## THE PROBLEM
Line by line, output the entries below exactly as they appear.

--

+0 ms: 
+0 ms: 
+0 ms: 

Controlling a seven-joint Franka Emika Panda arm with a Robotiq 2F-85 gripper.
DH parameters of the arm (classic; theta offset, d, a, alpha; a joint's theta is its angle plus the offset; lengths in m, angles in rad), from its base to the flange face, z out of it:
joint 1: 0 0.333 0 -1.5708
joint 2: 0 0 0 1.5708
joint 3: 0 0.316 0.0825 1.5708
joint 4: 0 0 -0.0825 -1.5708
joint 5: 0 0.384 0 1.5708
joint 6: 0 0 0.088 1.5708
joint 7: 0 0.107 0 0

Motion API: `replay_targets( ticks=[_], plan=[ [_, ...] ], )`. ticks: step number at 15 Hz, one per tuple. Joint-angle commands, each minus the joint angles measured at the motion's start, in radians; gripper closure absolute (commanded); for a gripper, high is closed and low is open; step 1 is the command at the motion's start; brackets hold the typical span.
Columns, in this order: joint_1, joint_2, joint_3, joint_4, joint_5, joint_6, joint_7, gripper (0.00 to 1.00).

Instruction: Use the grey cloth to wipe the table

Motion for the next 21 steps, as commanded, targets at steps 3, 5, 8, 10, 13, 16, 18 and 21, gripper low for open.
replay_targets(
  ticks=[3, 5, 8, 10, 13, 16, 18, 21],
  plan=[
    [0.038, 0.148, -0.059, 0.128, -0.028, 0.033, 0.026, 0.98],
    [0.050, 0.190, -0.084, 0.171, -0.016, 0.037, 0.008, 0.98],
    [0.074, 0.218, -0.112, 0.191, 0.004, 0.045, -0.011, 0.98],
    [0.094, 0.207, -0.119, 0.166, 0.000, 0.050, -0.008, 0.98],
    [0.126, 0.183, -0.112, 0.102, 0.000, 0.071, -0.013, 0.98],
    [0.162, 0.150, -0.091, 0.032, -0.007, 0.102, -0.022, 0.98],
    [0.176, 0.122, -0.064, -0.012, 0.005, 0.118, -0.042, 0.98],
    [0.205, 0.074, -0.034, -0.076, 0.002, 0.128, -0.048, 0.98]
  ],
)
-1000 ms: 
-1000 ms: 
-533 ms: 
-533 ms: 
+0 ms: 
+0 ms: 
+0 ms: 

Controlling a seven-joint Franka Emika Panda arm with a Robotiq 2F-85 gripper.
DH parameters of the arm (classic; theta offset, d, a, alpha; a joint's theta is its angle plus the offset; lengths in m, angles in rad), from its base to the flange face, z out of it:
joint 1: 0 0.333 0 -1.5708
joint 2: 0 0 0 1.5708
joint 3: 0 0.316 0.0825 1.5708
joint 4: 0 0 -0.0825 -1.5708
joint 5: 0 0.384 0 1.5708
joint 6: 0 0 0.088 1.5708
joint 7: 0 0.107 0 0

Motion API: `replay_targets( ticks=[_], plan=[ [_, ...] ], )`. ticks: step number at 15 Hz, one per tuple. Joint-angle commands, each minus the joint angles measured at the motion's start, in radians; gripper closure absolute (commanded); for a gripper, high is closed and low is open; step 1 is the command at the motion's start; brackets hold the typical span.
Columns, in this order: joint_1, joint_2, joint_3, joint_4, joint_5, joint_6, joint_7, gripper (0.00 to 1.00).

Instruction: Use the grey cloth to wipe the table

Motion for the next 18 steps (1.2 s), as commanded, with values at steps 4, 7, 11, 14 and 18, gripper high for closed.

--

## SOLUTION FOR THIS TASK
+0 ms: 
+0 ms: 
+0 ms: 

Controlling a seven-joint Franka Emika Panda arm with a Robotiq 2F-85 gripper.
DH parameters of the arm (classic; theta offset, d, a, alpha; a joint's theta is its angle plus the offset; lengths in m, angles in rad), from its base to the flange face, z out of it:
joint 1: 0 0.333 0 -1.5708
joint 2: 0 0 0 1.5708
joint 3: 0 0.316 0.0825 1.5708
joint 4: 0 0 -0.0825 -1.5708
joint 5: 0 0.384 0 1.5708
joint 6: 0 0 0.088 1.5708
joint 7: 0 0.107 0 0

Motion API: `replay_targets( ticks=[_], plan=[ [_, ...] ], )`. ticks: step number at 15 Hz, one per tuple. Joint-angle commands, each minus the joint angles measured at the motion's start, in radians; gripper closure absolute (commanded); for a gripper, high is closed and low is open; step 1 is the command at the motion's start; brackets hold the typical span.
Columns, in this order: joint_1, joint_2, joint_3, joint_4, joint_5, joint_6, joint_7, gripper (0.00 to 1.00).

Instruction: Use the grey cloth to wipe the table

Motion for the next 21 steps, as commanded, targets at steps 3, 5, 8, 10, 13, 16, 18 and 21, gripper low for open.
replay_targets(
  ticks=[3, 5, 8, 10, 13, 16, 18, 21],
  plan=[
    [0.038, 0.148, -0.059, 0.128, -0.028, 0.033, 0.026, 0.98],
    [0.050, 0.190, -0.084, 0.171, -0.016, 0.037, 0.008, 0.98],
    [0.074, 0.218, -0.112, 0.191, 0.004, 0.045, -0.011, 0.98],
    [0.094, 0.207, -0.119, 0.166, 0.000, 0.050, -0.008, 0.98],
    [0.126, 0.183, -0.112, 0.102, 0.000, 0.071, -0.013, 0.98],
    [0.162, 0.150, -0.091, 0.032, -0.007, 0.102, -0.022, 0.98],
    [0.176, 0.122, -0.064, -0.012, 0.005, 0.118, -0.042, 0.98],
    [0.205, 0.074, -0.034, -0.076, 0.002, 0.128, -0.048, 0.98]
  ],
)
-1000 ms: 
-1000 ms: 
-533 ms: 
-533 ms: 
+0 ms: 
+0 ms: 
+0 ms: 

Controlling a seven-joint Franka Emika Panda arm with a Robotiq 2F-85 gripper.
DH parameters of the arm (classic; theta offset, d, a, alpha; a joint's theta is its angle plus the offset; lengths in m, angles in rad), from its base to the flange face, z out of it:
joint 1: 0 0.333 0 -1.5708
joint 2: 0 0 0 1.5708
joint 3: 0 0.316 0.0825 1.5708
joint 4: 0 0 -0.0825 -1.5708
joint 5: 0 0.384 0 1.5708
joint 6: 0 0 0.088 1.5708
joint 7: 0 0.107 0 0

Motion API: `replay_targets( ticks=[_], plan=[ [_, ...] ], )`. ticks: step number at 15 Hz, one per tuple. Joint-angle commands, each minus the joint angles measured at the motion's start, in radians; gripper closure absolute (commanded); for a gripper, high is closed and low is open; step 1 is the command at the motion's start; brackets hold the typical span.
Columns, in this order: joint_1, joint_2, joint_3, joint_4, joint_5, joint_6, joint_7, gripper (0.00 to 1.00).

Instruction: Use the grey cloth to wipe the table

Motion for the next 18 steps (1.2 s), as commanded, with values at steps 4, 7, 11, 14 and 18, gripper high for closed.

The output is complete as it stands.